A coroner has said he is “incredulous” after bullet casings from a sectarian murder in Northern Ireland were lost.
Catholic Daniel McColgan was hit by at least 11 rounds as he went to work at a postal sorting office in north Belfast in 2002, an inquest found.
Police said the loyalist Ulster Freedom Fighters (UFF) were responsible.
Senior coroner John Leckey said he could make no finding on whether those who planned the murder knew a security camera which could have captured the incident was not working.
He added: “It must be a matter of great concern that exhibits in an unsolved murder should have disappeared.
“I am really incredulous that that should have happened.”
The 20-year-old father-of-one was hit multiple times in the head and body, at least once while he lay face down on the ground, the coroner said.
Nobody has been convicted of the shooting.
Mr Leckey added: “I hope very much that those responsible for Daniel’s murder will be apprehended.”
He said because of forensic evidence people could be made amenable long after the event.
“I hope very much that Daniel’s murderers will be held to account.”
The postman arrived at Rathcoole sorting office on January 12 2002 shortly before the start of his shift at 5am.
As he walked the short distance from his car to the building two gunmen wearing scarves around their faces opened fire and he sustained multiple gunshot wounds.
Mr Leckey said he was satisfied that it was a totally sectarian act and that Mr McColgan was deliberately targeted because of his religion.
“He was a Roman Catholic in a predominantly Protestant workforce based in a predominantly loyalist area and accordingly was an easy target.”
He said a security camera at the entrance gate to the sorting office had the potential to capture at least part of the murder sequence.
“That camera had been inoperative for some time and there had been a gross failure to ensure that it functioned as intended.
“From the evidence given at the inquest I am unable to reach any conclusion, on the balance of probabilities, as to whether those who planned the murder and the gunmen were aware that the camera was inoperative.

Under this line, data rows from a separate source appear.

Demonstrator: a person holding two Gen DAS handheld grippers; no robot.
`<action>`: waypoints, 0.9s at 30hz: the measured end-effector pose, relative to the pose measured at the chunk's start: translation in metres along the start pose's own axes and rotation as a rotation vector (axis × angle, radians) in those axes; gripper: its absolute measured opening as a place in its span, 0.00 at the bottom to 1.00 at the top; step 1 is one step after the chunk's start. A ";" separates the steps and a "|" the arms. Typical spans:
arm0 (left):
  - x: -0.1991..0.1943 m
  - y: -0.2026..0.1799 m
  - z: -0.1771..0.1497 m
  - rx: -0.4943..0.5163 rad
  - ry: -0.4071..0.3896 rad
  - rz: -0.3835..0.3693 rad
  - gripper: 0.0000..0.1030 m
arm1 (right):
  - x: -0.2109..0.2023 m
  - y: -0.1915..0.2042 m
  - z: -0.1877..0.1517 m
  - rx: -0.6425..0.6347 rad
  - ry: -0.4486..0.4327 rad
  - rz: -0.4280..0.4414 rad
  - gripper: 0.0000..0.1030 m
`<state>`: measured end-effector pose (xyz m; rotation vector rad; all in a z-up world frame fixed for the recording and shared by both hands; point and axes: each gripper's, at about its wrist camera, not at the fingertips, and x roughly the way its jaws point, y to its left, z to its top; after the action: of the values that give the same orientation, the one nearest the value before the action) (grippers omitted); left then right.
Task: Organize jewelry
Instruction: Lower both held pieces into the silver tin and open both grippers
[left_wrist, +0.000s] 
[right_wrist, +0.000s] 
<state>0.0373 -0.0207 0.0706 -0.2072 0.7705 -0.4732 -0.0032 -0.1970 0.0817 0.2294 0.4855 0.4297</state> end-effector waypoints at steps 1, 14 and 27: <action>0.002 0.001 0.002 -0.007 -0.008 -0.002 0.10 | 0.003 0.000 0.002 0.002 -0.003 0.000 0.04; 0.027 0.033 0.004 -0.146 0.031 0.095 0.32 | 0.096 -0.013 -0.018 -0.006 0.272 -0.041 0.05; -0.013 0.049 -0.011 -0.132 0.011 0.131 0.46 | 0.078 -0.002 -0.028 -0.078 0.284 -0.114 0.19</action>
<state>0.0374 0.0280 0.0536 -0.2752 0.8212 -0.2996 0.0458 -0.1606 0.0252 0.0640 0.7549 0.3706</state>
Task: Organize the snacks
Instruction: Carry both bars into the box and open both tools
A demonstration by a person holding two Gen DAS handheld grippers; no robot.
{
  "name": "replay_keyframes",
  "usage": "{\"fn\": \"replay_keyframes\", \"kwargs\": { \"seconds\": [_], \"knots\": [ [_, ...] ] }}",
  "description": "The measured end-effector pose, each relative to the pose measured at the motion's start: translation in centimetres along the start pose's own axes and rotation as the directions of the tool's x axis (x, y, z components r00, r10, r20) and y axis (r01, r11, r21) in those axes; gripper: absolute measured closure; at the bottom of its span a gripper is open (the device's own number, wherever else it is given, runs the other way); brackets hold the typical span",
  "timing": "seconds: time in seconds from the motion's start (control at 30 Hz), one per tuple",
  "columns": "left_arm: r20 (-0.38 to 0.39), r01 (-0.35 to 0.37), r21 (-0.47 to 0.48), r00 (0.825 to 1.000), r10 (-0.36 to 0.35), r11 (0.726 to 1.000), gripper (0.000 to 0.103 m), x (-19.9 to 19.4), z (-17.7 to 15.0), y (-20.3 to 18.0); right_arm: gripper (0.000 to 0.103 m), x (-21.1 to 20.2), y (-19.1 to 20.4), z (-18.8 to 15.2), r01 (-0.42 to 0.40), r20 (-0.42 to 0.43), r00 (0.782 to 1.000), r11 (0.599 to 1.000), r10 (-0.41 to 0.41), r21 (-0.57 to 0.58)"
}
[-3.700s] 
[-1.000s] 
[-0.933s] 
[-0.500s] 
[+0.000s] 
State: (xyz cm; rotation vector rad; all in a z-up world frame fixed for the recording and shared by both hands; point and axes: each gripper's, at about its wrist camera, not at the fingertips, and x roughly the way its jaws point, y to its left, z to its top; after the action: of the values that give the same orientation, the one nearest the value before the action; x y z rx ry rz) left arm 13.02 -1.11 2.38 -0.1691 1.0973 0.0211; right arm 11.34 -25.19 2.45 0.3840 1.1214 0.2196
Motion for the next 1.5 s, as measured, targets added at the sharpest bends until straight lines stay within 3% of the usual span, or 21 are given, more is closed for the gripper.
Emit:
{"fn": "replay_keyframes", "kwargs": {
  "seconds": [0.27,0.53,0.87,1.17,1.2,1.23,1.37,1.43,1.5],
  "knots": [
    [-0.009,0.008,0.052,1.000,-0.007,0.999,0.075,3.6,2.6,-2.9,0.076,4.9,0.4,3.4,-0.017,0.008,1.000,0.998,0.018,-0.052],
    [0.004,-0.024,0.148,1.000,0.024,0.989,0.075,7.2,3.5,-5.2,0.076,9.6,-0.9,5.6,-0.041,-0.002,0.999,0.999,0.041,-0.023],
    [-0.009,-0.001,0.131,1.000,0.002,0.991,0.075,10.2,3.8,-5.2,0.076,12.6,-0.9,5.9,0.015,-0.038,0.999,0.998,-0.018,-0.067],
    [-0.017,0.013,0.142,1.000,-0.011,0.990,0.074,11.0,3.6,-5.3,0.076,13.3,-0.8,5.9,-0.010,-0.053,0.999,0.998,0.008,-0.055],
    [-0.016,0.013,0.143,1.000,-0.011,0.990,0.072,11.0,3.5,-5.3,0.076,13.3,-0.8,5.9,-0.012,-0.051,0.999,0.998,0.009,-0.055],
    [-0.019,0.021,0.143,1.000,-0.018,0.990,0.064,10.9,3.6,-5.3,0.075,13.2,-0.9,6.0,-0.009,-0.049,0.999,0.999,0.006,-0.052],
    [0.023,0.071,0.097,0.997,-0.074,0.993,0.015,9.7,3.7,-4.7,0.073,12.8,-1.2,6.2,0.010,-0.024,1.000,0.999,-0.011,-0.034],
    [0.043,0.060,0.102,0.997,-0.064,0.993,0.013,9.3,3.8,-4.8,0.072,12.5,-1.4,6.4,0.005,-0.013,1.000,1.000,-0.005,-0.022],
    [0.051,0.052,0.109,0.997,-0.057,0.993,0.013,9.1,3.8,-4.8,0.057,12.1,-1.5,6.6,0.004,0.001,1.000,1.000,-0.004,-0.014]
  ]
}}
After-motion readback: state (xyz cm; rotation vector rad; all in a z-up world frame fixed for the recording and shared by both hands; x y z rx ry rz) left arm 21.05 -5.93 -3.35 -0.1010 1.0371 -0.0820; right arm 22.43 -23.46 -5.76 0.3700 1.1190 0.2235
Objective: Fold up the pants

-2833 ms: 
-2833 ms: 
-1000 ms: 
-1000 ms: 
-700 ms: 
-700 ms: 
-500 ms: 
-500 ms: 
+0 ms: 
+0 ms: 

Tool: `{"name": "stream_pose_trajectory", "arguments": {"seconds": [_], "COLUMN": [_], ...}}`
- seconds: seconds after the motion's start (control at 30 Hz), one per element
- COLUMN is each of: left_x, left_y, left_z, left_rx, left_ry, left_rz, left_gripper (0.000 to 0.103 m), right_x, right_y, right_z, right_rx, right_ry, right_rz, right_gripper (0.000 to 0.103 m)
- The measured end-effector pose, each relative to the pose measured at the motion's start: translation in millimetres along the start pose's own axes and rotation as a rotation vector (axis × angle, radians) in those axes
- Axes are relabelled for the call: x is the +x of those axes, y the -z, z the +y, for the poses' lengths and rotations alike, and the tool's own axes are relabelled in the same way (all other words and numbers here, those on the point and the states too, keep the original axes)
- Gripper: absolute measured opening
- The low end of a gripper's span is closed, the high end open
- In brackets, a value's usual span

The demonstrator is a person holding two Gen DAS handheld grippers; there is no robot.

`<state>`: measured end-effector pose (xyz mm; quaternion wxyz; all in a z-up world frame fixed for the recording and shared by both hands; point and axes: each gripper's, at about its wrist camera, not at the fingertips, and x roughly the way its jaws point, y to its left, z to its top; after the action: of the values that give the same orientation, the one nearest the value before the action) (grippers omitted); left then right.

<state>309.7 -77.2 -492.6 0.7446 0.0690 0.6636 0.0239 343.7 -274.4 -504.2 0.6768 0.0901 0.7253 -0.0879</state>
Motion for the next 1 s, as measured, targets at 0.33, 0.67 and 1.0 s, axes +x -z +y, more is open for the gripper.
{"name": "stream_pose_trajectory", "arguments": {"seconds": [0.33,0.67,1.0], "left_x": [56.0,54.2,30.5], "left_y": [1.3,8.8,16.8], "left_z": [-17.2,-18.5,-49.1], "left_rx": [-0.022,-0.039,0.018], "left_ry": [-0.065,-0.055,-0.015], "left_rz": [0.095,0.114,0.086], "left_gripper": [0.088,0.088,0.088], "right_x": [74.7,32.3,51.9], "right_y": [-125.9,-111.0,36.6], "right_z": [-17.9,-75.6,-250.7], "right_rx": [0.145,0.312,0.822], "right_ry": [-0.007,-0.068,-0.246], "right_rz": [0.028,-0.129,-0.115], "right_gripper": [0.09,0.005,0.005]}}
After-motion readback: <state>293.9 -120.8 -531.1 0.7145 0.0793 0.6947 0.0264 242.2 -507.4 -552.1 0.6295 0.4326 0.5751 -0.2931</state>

“Also, I am unable to reach any conclusion, again on the balance of probabilities, as to whether any member or members of the workforce at the sorting office provided any information or assistance to those involved in the murder.
“However, I am satisfied that careful planning had preceded this sectarian murder which included the acquisition of knowledge at the time Daniel was due to commence work that day.”
Mr Leckey recalled the Police Service of Northern Ireland (PSNI) senior investigator said no useful forensic evidence could be gleaned from examination of the bullet casings.
“Forensic science has advanced considerably since Daniel’s murder and we just don’t know if forensic evidence could have been obtained from the examination.”
He said it was not possible for him to allay all the rumours surrounding the murder.
He told the family: “There is conjecture without any evidential basis so unfortunately these rumours and suspicions may well remain in your minds.
“It just has not been possible for me, on the basis of evidence presented at the inquest, for me to reach any conclusions.”
He said Mr McColgan was a totally innocent victim of a brutal, sectarian murder.